_Problem to work on_. All lines in the material with the string "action" should be listed.

_Supplied data_.
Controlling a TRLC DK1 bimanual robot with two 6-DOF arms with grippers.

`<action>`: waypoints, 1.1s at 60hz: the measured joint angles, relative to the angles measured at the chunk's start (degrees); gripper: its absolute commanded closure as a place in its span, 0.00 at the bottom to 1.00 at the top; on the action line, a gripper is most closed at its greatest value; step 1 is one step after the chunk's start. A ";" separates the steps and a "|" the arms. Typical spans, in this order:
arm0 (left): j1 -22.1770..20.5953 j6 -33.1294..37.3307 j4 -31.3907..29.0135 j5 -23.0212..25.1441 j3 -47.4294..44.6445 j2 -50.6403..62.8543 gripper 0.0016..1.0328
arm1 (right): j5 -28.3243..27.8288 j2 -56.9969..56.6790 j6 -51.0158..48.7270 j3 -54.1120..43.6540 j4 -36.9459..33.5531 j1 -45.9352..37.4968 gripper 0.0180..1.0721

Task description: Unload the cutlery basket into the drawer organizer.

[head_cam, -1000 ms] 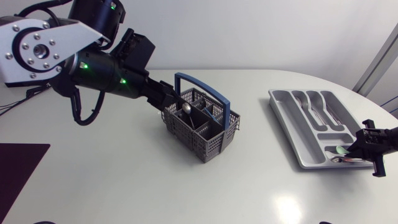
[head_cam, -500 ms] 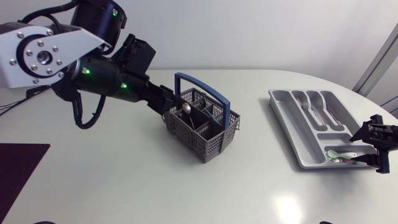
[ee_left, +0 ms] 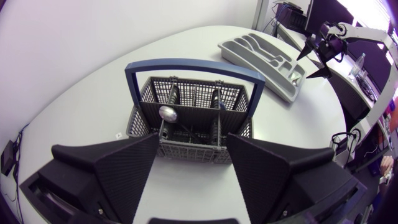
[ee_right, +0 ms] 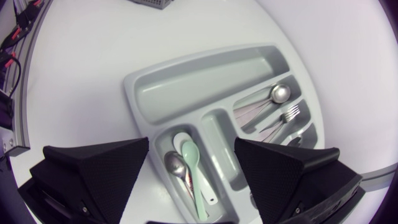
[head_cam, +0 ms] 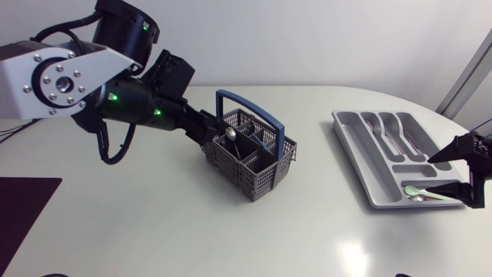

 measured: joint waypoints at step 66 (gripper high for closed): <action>-7.85 1.22 32.54 0.00 -2.95 20.39 0.53 | -7.80 -34.12 32.09 -27.08 8.87 25.83 0.05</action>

_Answer_.
`<action>`: waypoints, 1.1s at 60hz: the measured joint angles, relative to the angles measured at the chunk's start (degrees); gripper: its absolute commanded closure as a place in its span, 0.00 at the bottom to 1.00 at the top; on the action line, a gripper is most closed at its greatest value; step 1 is one step after the chunk's start. A ";" separates the steps and a "|" the arms. Typical spans, in this order:
 measured: joint waypoints at step 66 (gripper high for closed): <action>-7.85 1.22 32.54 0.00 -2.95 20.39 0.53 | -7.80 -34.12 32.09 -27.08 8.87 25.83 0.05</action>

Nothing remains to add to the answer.